Why companies who don’t embrace remote working are wrong - simonhamp
https://medium.com/@isev/why-companies-who-dont-embrace-remote-working-are-wrong-e54389c638bd#.9rzzukyky
======
ascotan
Terrible article, however, as a remote worker myself I see both advantages and
disadvantages.

1\. Some people's lives are better suited for it. This is especially true in
the summertime when the kids are home from school all day.

2\. Having an office is still very nice. Sometimes you simply can't get work
done and home and need to come to the office.

3\. Collaboration tools are awesome. Working with remote teams has never been
easier if you have the right tools.

4\. When you work from home you actually get more done. This seems strange,
but you can actually get more done since there are no random impromptu
meetings nor is there the guy that chats you up all morning with a cup of
coffee in his hand.

5\. Design sessions are better done in person. White boarding remotely doesn't
work very well still.

6\. Remote workers work at night. Give an employee a laptop and he'll work
till 2:30 in the morning until the work is done.

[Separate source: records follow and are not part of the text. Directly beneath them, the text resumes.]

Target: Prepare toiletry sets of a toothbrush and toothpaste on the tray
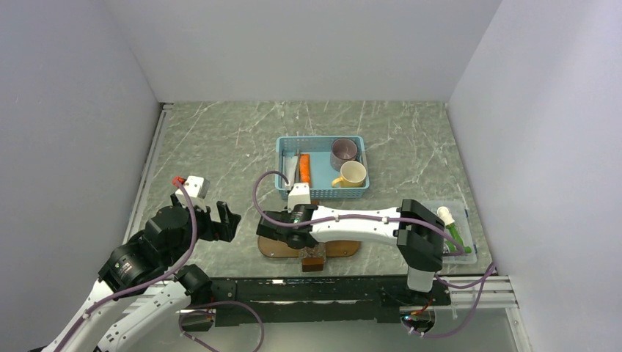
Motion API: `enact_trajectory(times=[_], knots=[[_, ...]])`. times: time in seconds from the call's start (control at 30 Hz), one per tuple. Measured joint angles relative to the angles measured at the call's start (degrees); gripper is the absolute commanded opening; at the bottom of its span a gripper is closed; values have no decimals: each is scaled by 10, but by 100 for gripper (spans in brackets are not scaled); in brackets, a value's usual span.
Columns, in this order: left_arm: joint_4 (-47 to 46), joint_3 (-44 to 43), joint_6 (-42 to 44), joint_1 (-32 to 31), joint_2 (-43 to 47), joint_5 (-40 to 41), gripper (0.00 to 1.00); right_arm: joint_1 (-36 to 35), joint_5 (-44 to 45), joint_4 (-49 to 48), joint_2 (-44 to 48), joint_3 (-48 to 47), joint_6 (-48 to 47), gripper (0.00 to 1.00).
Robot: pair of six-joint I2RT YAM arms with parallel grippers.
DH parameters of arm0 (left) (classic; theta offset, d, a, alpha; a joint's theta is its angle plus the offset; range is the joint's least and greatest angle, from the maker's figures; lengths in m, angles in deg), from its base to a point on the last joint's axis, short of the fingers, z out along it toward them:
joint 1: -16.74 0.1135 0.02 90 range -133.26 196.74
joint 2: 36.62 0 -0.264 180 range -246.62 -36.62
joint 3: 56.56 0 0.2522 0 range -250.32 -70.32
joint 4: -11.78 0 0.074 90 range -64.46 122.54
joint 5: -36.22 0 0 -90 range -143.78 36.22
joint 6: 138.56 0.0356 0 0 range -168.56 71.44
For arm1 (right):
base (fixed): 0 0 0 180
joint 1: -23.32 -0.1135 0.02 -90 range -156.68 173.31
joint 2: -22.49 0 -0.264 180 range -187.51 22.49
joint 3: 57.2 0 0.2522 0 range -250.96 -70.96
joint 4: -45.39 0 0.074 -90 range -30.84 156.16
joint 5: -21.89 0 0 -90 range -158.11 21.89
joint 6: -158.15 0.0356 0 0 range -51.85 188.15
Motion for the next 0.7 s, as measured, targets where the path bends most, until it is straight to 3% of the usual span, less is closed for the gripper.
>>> enact_trajectory(times=[0.37, 0.7], knots=[[0, 0, 0, 0, -2, 0, 99, 0, 9, 0, -2, 0, 2, 0], [0, 0, 0, 0, -3, 0, 99, 0, 10, 2, -5, -4, 4, 20]])
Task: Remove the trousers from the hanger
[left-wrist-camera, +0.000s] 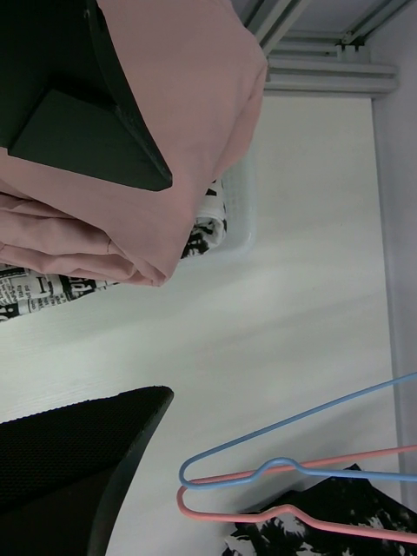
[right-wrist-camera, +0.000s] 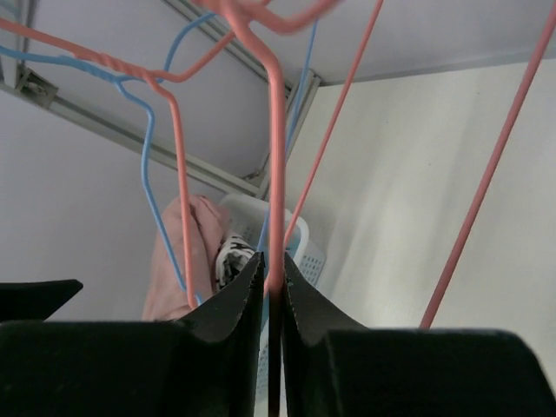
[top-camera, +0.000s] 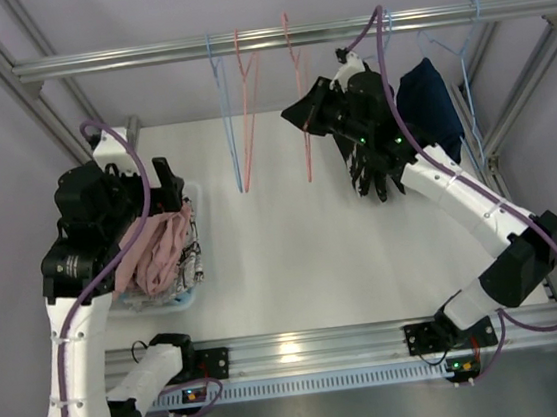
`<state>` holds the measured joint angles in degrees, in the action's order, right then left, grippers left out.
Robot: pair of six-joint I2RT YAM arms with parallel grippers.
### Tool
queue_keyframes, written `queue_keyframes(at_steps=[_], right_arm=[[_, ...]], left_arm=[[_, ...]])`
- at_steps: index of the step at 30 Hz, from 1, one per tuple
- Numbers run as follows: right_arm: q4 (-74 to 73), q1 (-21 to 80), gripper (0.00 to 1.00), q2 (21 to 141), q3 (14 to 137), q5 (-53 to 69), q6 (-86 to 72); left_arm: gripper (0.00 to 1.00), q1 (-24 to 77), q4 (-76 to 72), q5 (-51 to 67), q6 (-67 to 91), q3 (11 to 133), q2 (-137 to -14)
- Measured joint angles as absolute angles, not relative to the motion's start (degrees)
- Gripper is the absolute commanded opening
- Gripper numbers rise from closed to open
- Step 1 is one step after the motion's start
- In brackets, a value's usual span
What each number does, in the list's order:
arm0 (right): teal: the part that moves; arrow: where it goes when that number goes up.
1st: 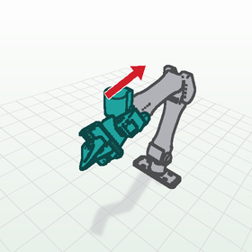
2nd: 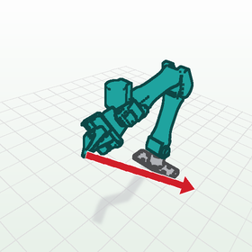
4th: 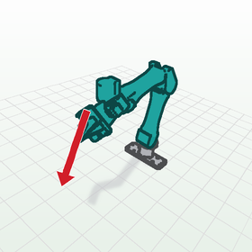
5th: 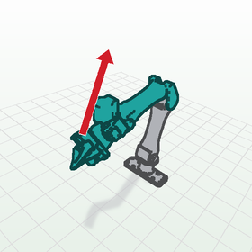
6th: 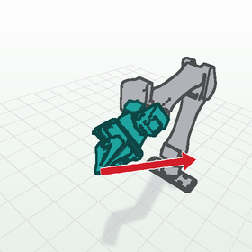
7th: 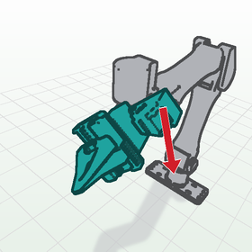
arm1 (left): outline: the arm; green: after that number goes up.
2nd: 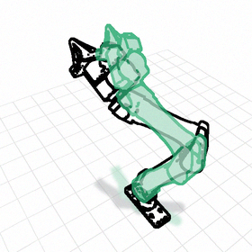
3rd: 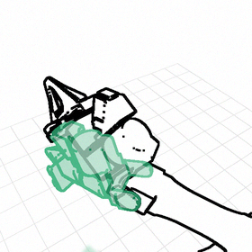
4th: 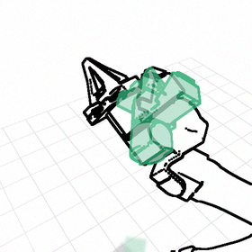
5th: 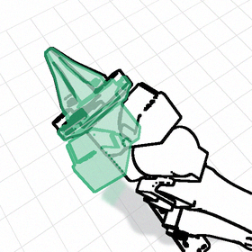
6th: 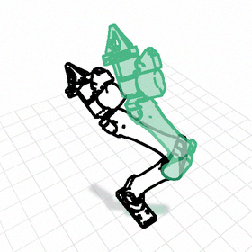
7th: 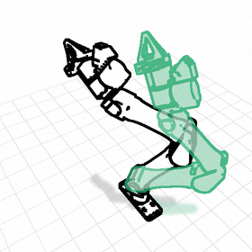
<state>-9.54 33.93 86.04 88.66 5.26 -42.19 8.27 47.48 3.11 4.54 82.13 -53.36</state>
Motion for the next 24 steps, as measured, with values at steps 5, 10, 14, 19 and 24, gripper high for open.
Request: queue_keyframes(at_steps=[5,10,14,19,24], right_arm=[[-8.5,33.8,0.38,85.9,85.5,6.4,-42.7],[-8.4,33.8,0.75,83.3,82.6,7.6,-41.6],[-8.6,33.6,1.00,77.5,79.1,7.5,-38.9],[-8.9,33.6,0.99,66.7,76.0,5.1,-31.0],[-9.1,33.1,0.99,53.5,73.1,-0.3,-20.3]], left_arm=[[0.99,8.3,47.7,6.3,3.8,80.1,-53.5],[0.99,8.3,48.1,9.0,3.7,79.4,-55.8],[0.99,8.3,48.2,10.4,3.8,79.4,-58.2],[0.99,8.3,48.2,9.2,3.7,81.4,-60.2],[0.99,8.3,47.6,6.5,3.0,85.3,-61.5]])
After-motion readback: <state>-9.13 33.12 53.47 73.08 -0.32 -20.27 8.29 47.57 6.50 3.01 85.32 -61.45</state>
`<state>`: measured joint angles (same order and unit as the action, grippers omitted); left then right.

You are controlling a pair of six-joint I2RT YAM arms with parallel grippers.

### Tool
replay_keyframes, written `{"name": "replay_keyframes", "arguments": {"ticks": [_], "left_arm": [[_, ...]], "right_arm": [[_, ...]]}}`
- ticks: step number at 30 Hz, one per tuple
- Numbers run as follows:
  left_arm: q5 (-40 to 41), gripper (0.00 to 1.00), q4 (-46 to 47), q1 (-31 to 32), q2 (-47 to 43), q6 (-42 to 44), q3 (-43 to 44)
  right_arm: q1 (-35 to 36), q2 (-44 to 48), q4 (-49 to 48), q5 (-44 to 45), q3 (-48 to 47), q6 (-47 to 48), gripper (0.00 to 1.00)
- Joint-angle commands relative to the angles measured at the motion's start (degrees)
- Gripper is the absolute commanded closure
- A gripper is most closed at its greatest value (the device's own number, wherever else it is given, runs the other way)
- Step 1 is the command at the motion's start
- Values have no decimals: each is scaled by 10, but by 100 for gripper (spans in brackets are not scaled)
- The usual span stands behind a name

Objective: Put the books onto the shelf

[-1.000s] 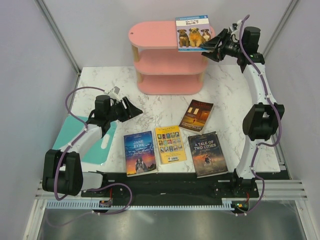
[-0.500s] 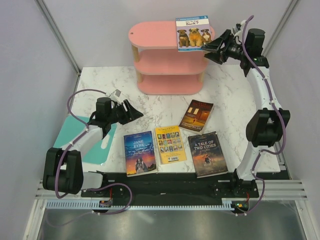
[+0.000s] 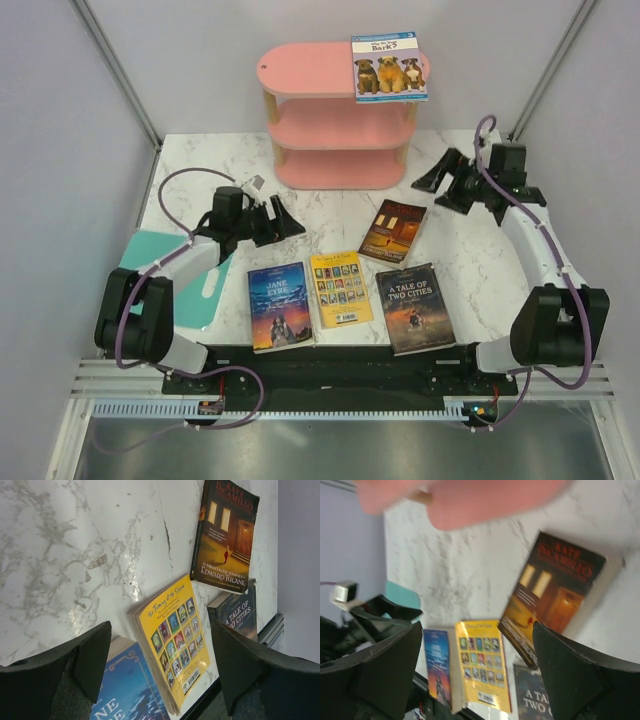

7\. Meetings tend to be shorter and more well defined. When people are co-
located, there is a tendency to abuse people's time with meetings that have no
agendas. When you have to organize people for a meeting, your forced to do a
better job planning. That's been my impression at least.

I favor some sort of balance. 2/3 days in office 2/3 days remote seems like a
good balance. this allows people to collaborate in person when they need to,
but have a flexible schedule for the rest of the week. This sort of schedule
actually is a productivity boost and is better for employee morale.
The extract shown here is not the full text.